The trouble was, it had been weeks since he’d thought of Cecilia as a servant. He wasn’t certain he ever had, but she was in fact his niece’s nursemaid, and now, after a lifetime of restraint, he’d done the unthinkable.
What was he meant to say to her this morning, after such a kiss as that? Worse, what if he lost his wits and swept her into his arms as soon as he laid eyes on her, with Isabella as witness? She’d grow up and fall victim to a rogue, and it would be all Gideon’s fault.
But he’d simply have to take the risk. He’d be away from the castle all day with Haslemere, and he didn’t like to leave without bidding them goodbye. He could hear them on the other side of the door— Isabella’s cheerful chatter, and Cecilia’s sweet answering laugh—and knew they’d be leaving their bedchamber in a matter of moments.
Gideon drew in a breath, flexed his fingers, and after a brief knock, opened the connecting door.
“Good morning, Uncle!” Isabella, always delighted to see him, flew across the room and into his waiting arms.
“Good morning, Isabella. You’re energetic today.” Gideon swept her up with a grin and kissed her cheek. “Good morning, Cecilia,” he added, the back of his neck heating as he met her gaze over the top of Isabella’s head.
“Good morning, Lord Darlington,” she murmured, her own cheeks coloring.

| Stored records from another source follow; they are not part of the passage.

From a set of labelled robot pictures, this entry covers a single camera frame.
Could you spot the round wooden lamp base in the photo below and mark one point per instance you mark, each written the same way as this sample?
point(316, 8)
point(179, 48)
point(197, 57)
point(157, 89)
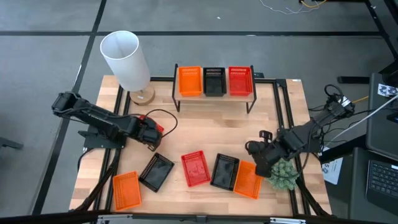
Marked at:
point(146, 98)

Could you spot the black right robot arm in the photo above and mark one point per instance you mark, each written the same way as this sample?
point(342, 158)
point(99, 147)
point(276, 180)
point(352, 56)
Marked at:
point(314, 127)

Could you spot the printed marker card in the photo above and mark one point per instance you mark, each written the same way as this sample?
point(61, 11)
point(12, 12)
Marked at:
point(387, 90)

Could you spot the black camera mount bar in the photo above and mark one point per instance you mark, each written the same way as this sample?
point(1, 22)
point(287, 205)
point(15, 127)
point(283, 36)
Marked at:
point(199, 219)

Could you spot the black plastic basket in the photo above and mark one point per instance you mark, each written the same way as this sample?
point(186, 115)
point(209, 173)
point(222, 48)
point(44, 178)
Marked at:
point(156, 172)
point(214, 82)
point(224, 172)

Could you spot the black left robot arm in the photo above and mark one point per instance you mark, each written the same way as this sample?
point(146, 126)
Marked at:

“You, ah…you look pretty this morning.”
Dear God. Gideon cringed as soon as the words were out of his mouth, but even as he fumbled to correct his gaffe, Isabella said matter-of-factly, “Miss Cecilia looks pretty every day.”
“She does, yes.” Gideon’s gaze held Cecilia’s. She was dressed much as she was every day, in a plain gray gown with a white apron over it, her dark hair pulled severely back from her face, but he could no more tear his gaze from her than he could a miracle unfolding before his eyes.